The UK under Labour will push a “new international law of ecocide” and will support developing countries struggling under the impact of climate change, the shadow foreign minister will announce at Cop27 tomorrow.

David Lammy will tell delegates in Sharm el-Sheikh on Tuesday that Labour would put the environment at the top of the international agenda by pushing for climate action to “become a fourth pillar of the UN”, under Britain’s “first ever green foreign policy”.

Speaking at the UN’s climate summit he will also pledge to ensure those responsible for unlawful destruction of the environment are held criminally responsible, as well as upholding commitments to international climate finance following government failures.

He will say: "Global heating is not a distant threat. It is here today. Wildfires in California and Australia. Biblical floods in Nigeria and Pakistan. Devastating sandstorms in Baghdad. Even 40 degree summers in England.

"As we meet today at COP27, we know the world is not yet on a path to climate safety, when we can still see the meteor heading towards us and have not managed to divert it from its path.

Mr Lammy will address delegates in Sharm el-Sheikh tomorrow (Getty Images)

"The climate crisis is the greatest challenge the world faces, which is why while Rishi Sunak tries to dodge climate action, Labour will turn up by introducing Britain’s first ever Green Foreign Policy.

"We will use our diplomatic leverage to push for climate action to become a fourth pillar of the UN, work to create a new international law of ecocide, and target development aid to support developing countries facing destruction as a result of the climate crisis.”

During his time in Egypt, the MP for Tottenham will also put pressure on the Egyptian government to secure consular access and the release of Alaa Abd El-Fattah, the jailed British-Egyptian pro-democracy activist.

His family say they have received proof he is alive after a hunger strike,

A letter to his mother written two days ago says he is "drinking water again" and "receiving medical attention".

"I can sleep today without nightmares," his sister said in response.

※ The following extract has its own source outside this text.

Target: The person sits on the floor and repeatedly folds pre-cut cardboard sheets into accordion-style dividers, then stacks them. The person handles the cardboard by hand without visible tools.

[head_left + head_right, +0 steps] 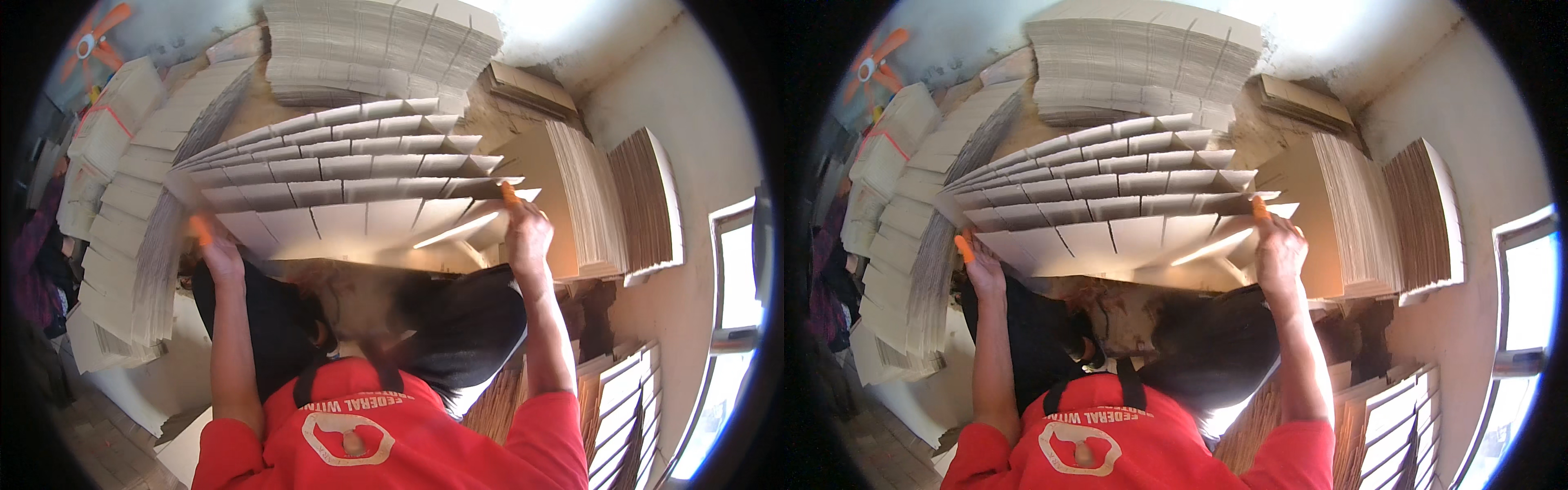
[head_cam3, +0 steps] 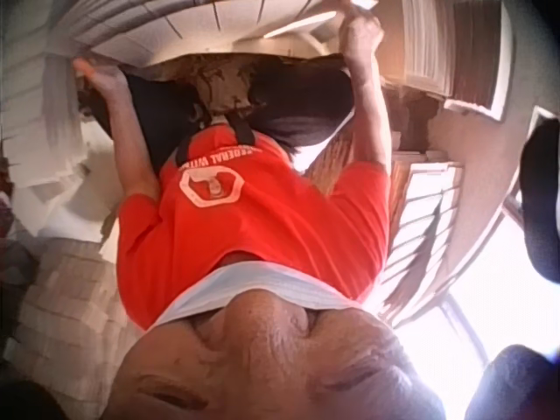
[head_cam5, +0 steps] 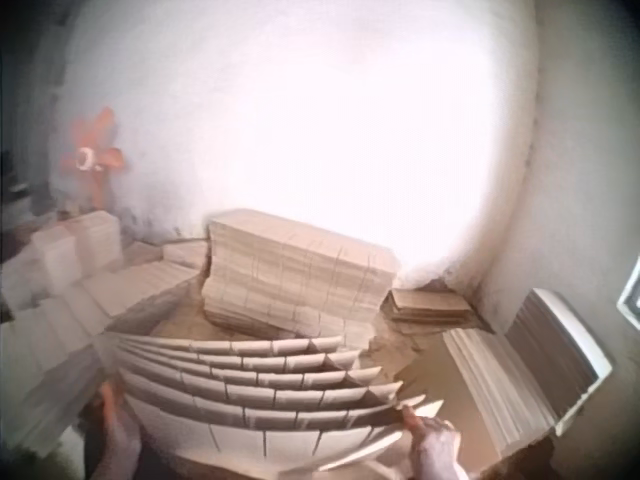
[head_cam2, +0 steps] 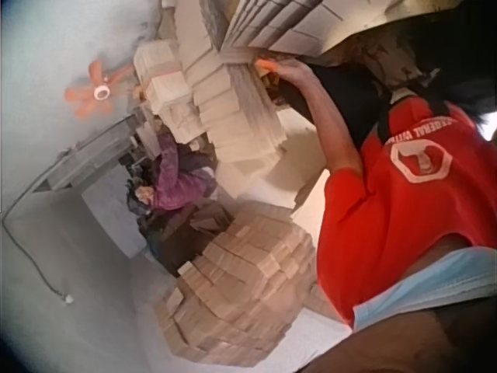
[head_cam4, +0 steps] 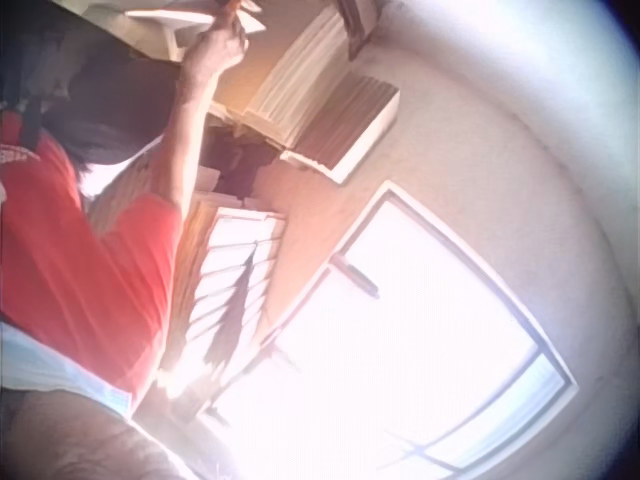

His family had not heard from him since he started refusing water on 6 November to coincide with the start of the COP27 climate conference in Sharm el-Sheikh.

Last Thursday, his mother said she had been told by officials at Wadi el-Natrun prison, north-west of Cairo, that he had undergone an unspecified "medical intervention with the knowledge of a judicial authority".

David Lammy, who is the the constituency MP of El-Fattah’s sisters, said: “It is a great injustice that Alaa Abd El-Fattah is imprisoned in Cairo simply for sharing his belief in democracy and it is a shocking failure of the UK government that he has still not received consular access.

“The UK government must now make clear there will be serious diplomatic consequences if UK diplomats are not granted diplomatic access immediately and Alaa is not released and reunited with his family.”